Los conservadores tienen tendencia a mirar hacia el pasado. En su opinión, los cambios casi siempre son para peor. Es una teoría difícil de sostener. Si se llevara a las últimas consecuencias, se volvería a la Edad de Piedra y a llevar un hueso en la nariz.

Pero ahí están los de Vox, reclamando que la historia vuelva a los tiempos de Covadonga; o los del PP, melancólicos de Fraga y Aznar (y algunos de un poco antes); o los carlistas del Pdecat, que anhelan los años de la rapiña pujolista. ERC no se sabe qué fase de la historia echa de menos, pero es posible que su sector progresista (ellos dicen que lo son) eche de menos la república de 1640 (pasando por alto que Cataluña se declaró vasalla del rey de Francia), mientras que su sector más montaraz (por distinguir de algún modo) ha ido alguna vez a Poblet a rendir homenaje a la tumba (vacía) de Jaume I.

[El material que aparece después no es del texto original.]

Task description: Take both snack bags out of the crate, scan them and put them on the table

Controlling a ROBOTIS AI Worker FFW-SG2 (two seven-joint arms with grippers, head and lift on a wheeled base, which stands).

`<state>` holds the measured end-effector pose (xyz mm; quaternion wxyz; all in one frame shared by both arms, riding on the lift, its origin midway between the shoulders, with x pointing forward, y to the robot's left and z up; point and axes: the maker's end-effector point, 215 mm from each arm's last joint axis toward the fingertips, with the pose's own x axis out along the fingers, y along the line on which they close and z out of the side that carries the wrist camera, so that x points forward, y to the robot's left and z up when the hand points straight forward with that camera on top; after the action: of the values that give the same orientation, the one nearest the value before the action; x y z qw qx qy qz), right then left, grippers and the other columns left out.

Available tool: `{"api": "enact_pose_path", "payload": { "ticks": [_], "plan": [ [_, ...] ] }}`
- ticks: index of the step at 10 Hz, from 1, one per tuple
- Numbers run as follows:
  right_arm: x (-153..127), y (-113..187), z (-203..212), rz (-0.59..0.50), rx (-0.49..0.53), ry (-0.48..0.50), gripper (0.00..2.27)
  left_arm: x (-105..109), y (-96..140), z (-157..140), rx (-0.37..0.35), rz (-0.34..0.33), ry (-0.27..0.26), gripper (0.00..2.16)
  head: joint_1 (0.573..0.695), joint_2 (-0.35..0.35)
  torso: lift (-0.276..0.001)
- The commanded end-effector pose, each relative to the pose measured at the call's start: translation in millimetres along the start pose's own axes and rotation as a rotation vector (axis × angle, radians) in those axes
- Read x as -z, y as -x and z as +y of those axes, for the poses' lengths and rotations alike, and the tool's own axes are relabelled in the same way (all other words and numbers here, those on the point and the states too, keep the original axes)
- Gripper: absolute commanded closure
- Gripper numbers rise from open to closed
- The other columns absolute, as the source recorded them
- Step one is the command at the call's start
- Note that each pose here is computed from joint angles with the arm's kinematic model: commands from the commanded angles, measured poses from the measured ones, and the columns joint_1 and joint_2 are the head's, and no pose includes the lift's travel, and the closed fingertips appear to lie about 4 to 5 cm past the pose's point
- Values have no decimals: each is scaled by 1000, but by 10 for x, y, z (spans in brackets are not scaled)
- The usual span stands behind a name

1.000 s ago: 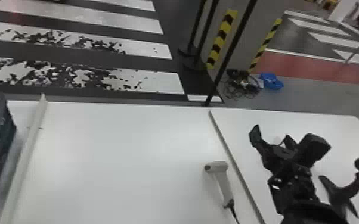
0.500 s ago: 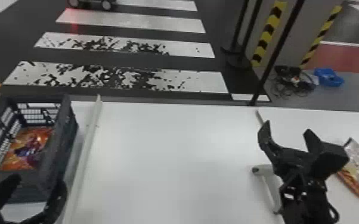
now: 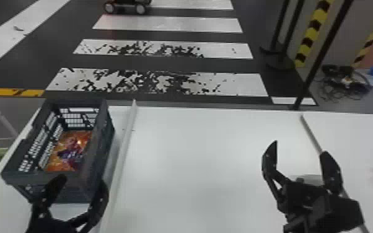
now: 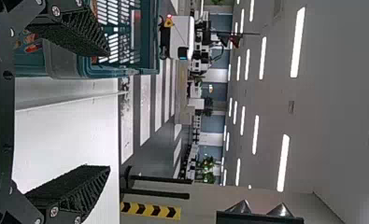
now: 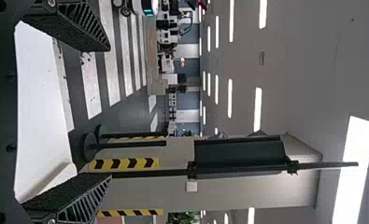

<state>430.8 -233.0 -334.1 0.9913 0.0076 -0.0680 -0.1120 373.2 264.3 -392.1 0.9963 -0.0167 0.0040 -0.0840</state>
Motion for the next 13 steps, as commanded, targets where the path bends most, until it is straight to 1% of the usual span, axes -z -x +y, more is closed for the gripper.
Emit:
{"api": "enact_pose_path", "payload": {
  "ticks": [1, 3, 4, 6, 7, 9, 10, 11, 12, 13],
  "plan": [
    [160, 177, 330, 37, -51, -11, 33, -6, -3, -30, 4, 1, -5, 140, 695, 41, -94],
    [380, 372, 672, 84, -106, -9, 36, -21, 17, -73, 10, -1, -5, 140, 695, 88, -94],
    [479, 444, 763, 105, -124, -7, 36, -58, 20, -87, 13, -6, -7, 140, 695, 118, -94],
    [632, 544, 858, 138, -141, -4, 36, -149, 9, -138, 21, -6, -5, 140, 695, 156, -94],
    [667, 567, 869, 144, -143, -3, 36, -231, 10, -166, 22, -4, -3, 140, 695, 161, -94],
    [733, 587, 863, 157, -143, -1, 36, -540, -10, -193, 27, 4, -10, 140, 695, 166, -94],
    [753, 596, 860, 162, -144, -2, 36, -556, -49, -142, 20, 57, -11, 140, 695, 165, -94],
    [767, 599, 863, 164, -148, -2, 39, -670, -78, -88, 14, 73, -19, 140, 695, 166, -94],
    [772, 589, 857, 165, -150, 1, 39, -795, -130, 33, -5, 80, -25, 140, 695, 167, -94],
    [785, 586, 864, 168, -156, 5, 39, -912, -191, 228, -34, 85, -21, 140, 695, 174, -94]
  ]
}}
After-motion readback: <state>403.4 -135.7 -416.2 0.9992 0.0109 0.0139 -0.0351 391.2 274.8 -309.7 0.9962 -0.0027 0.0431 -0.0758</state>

Los muchachos de En Comú Podem tal vez echan de menos los días del 15 M, cuando no tenían que proponer y bastaba con estar contra el mundo con motivo de los banquetes (que decía Mairena). En similar situación se halla Ciudadanos, que no ha sabido superar la fase de crítica frente al nacionalismo catalanista y se ha dedicado a descubrir independentistas debajo de las piedras para poder oponerse a más gente. Incluso a los socialistas les acusan de ser independentistas furibundos. Pero los socialistas no se quedan atrás en la operación nostálgica. Hace unos días, presentaron la candidatura de Collboni para Barcelona y en los parlamentos se les fue el santo al cielo y no paraban de hablar de “recuperar” la ilusión de los años del maragallismo. Todos mirando atrás, como si fuera cierto que cualquier tiempo pasado fue mejor.

Y sin embargo, los tiempos cambian y la función de los grupos políticos es adaptarse a ellos, en vez de seguir soñando con el paraíso perdido.

Basta con comparar las listas que se presentarán a las elecciones de Barcelona en mayo con las que concurrieron en las primeras elecciones democráticas en 1979 para ver cómo han cambiado las cosas. De los grupos que consiguieron representación en el Ayuntamiento barcelonés, sólo dos sobreviven: el PSC y ERC. Y no se puede decir que se parezcan mucho. Sobre todo, los republicanos. De aquel partido que encabezaba Joan Hortalà no queda nada en el que presenta a Ernest Maragall para la alcaldía.

En el resto de casos, las cosas están claras: Ciudadanos no existía y la formación de Ada Colau no puede reclamarse heredera del PSUC como tampoco pueden ni el PP ni Vox pretender ser herederos de UCD, ni los muchachos de Forn y Artadi tienen nada que ver con CiU.

Y bien está que sea así, porque la Barcelona de hoy no es la que salió como pudo del franquismo. De ahí que sorprenda las llamadas de unos y otros a recuperar un pasado idealizado que nunca volverá. Ni para Barcelona ni para los candidatos. Ernest Maragall no será su hermano ni Ferran Mascarell aquel muchacho emprendedor que fue concejal de Cultura. Ni siquiera Ada Colau será ya más la jovencita que defendía a los desahuciados. Y Valls, claro, no es ni puede volver a ser el socialista que triunfaba en Francia.

Pero lo peor es que ninguno de ellos defiende para Barcelona un proyecto de futuro. Los últimos que lo hicieron fueron Joan Clos y Jordi Hereu, que propugnaban una “Barcelona del conocimiento” decidida a atraer empresas relacionadas con las nuevas tecnologías, potenciando el 22@. Después de eso, apenas nada.

Maragall y Forn (o Artadi) proyectan una Barcelona convertida en barricada independentista. Valls habla de recuperar el orden, aunque no se sabe para qué. De Colau se sabe que no gusta del turismo ni de la hostelería, pero no se sabe qué podría gustarle para construir el futuro de la ciudad. El PP y Vox ni siquiera tienen candidatos con discurso urbano.

Los barceloneses lo tienen crudo a la hora de votar: una vez más tienen que elegir un mal menor. La nostalgia frente a la ilusión. Ya nadie le promete un cielo cada día más castigado por la contaminación.

Y una cosa está clara: no se puede votar al pasado, así que, por favor, que dejen de prometerlo.